MultiTask training without summing losses

Hello,

I am trying to implement an adaption to the classical Retinanet object detector. Retinanet could be considered a multitask network with classification and localization as separate tasks. Retinanet share a common backbone with 2 heads for localization and classification.

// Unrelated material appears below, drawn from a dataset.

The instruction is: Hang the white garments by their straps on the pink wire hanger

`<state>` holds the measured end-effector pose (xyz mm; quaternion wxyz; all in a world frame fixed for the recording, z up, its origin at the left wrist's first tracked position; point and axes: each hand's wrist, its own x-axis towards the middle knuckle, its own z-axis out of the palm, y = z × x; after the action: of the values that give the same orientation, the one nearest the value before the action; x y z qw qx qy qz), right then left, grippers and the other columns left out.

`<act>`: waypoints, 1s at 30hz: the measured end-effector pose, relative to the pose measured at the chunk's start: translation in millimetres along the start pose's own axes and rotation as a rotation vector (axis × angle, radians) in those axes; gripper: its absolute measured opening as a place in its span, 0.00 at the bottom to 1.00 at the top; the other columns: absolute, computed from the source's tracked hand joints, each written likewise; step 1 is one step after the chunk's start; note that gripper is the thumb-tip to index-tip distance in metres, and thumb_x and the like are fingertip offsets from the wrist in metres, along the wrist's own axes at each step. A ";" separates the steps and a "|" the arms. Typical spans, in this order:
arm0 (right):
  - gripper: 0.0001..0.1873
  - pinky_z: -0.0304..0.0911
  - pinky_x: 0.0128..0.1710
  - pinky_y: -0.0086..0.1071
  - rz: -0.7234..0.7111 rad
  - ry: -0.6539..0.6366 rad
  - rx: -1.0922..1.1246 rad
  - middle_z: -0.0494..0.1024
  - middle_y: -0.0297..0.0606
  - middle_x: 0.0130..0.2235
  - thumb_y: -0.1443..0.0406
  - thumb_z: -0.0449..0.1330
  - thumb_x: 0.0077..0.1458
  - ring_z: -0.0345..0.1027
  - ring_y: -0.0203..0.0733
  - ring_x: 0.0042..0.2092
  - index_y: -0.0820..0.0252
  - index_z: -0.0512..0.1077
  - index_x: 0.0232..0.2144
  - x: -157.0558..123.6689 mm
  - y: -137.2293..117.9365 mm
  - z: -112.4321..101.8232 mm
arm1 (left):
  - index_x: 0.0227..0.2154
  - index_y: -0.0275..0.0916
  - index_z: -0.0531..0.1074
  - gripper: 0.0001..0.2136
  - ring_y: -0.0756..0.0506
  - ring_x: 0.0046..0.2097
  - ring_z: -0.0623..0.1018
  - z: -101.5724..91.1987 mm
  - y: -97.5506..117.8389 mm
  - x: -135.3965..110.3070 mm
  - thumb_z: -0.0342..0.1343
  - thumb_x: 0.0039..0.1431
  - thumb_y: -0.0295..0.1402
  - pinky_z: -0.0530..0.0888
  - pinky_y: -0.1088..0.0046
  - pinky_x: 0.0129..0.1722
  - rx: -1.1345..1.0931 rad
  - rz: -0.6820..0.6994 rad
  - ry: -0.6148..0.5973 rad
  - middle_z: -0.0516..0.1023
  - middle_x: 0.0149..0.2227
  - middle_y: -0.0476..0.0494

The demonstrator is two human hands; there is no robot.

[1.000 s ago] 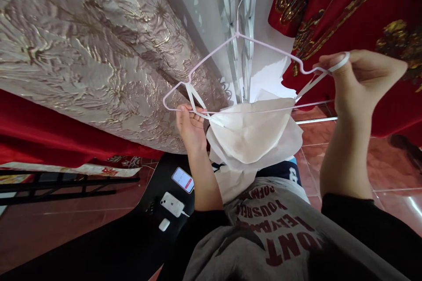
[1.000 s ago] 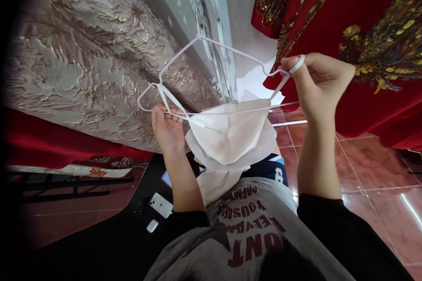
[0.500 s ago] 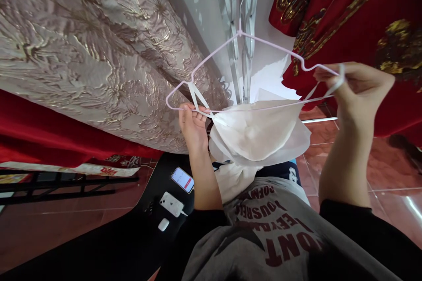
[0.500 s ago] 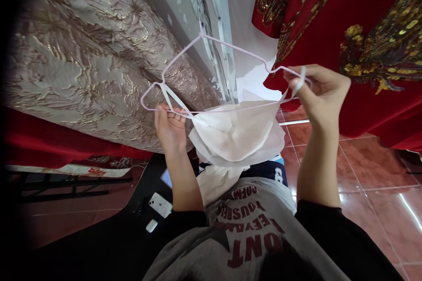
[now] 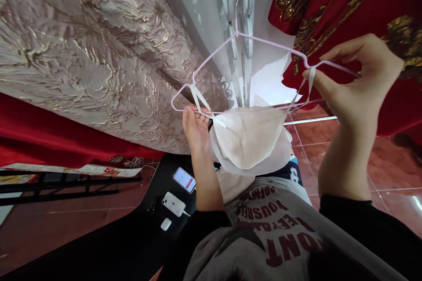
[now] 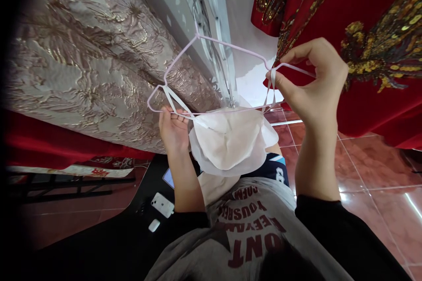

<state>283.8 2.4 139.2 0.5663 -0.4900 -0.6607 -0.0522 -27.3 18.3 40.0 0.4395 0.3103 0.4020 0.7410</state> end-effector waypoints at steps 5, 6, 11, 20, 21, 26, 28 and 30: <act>0.12 0.65 0.58 0.57 -0.137 0.046 -0.060 0.83 0.43 0.45 0.60 0.68 0.60 0.76 0.57 0.51 0.50 0.80 0.46 -7.7 -17.6 -4.9 | 0.32 0.42 0.67 0.22 0.49 0.32 0.79 2.6 -2.6 -5.8 0.67 0.60 0.54 0.75 0.70 0.40 0.016 -0.004 -0.018 0.80 0.30 0.48; 0.11 0.65 0.59 0.57 -0.154 0.038 -0.014 0.83 0.42 0.45 0.61 0.66 0.61 0.76 0.57 0.52 0.48 0.79 0.47 -11.5 -22.1 -1.4 | 0.32 0.42 0.67 0.21 0.50 0.31 0.79 3.8 -2.3 -7.0 0.67 0.61 0.53 0.75 0.70 0.40 0.020 -0.005 -0.024 0.81 0.30 0.47; 0.13 0.70 0.54 0.53 -0.151 -0.456 0.249 0.84 0.39 0.51 0.60 0.62 0.64 0.78 0.54 0.53 0.47 0.78 0.50 -36.4 -26.9 50.1 | 0.33 0.42 0.68 0.21 0.50 0.31 0.78 10.3 1.5 -15.5 0.65 0.61 0.55 0.75 0.71 0.39 0.073 0.003 -0.026 0.84 0.34 0.45; 0.11 0.58 0.55 0.48 -0.023 -0.488 0.173 0.87 0.35 0.42 0.61 0.59 0.67 0.77 0.48 0.43 0.48 0.82 0.43 -57.8 -4.3 88.0 | 0.31 0.40 0.81 0.19 0.47 0.30 0.81 -17.0 8.2 -39.3 0.63 0.64 0.53 0.77 0.70 0.40 0.355 0.084 -0.098 0.82 0.27 0.45; 0.11 0.58 0.54 0.48 -0.017 -0.493 0.184 0.87 0.35 0.42 0.61 0.59 0.67 0.77 0.47 0.43 0.48 0.82 0.43 -57.1 -5.4 85.9 | 0.30 0.40 0.81 0.19 0.48 0.29 0.80 -19.8 12.8 -41.6 0.63 0.64 0.52 0.77 0.70 0.37 0.370 0.076 -0.096 0.82 0.26 0.45; 0.11 0.58 0.54 0.47 0.014 -0.523 0.201 0.87 0.35 0.42 0.61 0.58 0.68 0.77 0.46 0.42 0.49 0.82 0.43 -57.3 -11.3 82.9 | 0.29 0.40 0.82 0.16 0.47 0.27 0.80 -20.9 46.7 -47.5 0.65 0.62 0.49 0.67 0.74 0.23 0.349 0.067 -0.062 0.83 0.28 0.43; 0.11 0.57 0.54 0.46 0.009 -0.517 0.205 0.87 0.34 0.41 0.62 0.58 0.68 0.76 0.46 0.41 0.49 0.82 0.43 -60.2 -13.0 84.1 | 0.32 0.40 0.84 0.17 0.47 0.29 0.80 -15.1 62.6 -45.3 0.66 0.59 0.51 0.66 0.74 0.21 0.260 0.017 -0.133 0.83 0.31 0.40; 0.11 0.57 0.54 0.46 -0.007 -0.509 0.222 0.87 0.34 0.42 0.62 0.58 0.68 0.76 0.45 0.42 0.49 0.82 0.44 -64.0 -15.3 85.5 | 0.41 0.40 0.85 0.23 0.44 0.38 0.83 -6.3 77.5 -40.6 0.65 0.57 0.55 0.70 0.74 0.23 0.140 -0.046 -0.238 0.85 0.40 0.36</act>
<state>205.6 10.3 65.2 0.4323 -0.4200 -0.7849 0.1436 -46.5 -42.8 99.9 0.4782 0.4167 0.4045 0.6588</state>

The normal way of train this network is to calculate separate losses L_class and L_loc for both tasks, summing them:
L_total = L_class + L_loc.

The training procedure is then:

optimizer.zero_grad()
Lclass, L_loc = loss(retinanet(x) )
L_total.backward()
optimizer.step()

optimizer.zero_grad()
Lclass, L_loc = loss(retinanet(x) ) 
L_total.backward()
optimizer.step()


I would like to have 2 separate optimizers for the classification task and the localization task. My question is how to do this correctly to make sure that both heads are trained with separate optimizers ( opt_class, opt_loc) . I would propose this to be in my training loop:

# Localization first
opt_loc.zero_grad()
_, L_loc = loss(retinanet(x) ) 
L_loc.backward()
opt_loc.step()

# Classification second
opt_class.zero_grad()
L_class,_ = loss ( retinanet(x))
L_class.backward()
opt_class.step()

Would this be a sound approach and, is it possible to do this without creating addtional gpu memory usage ?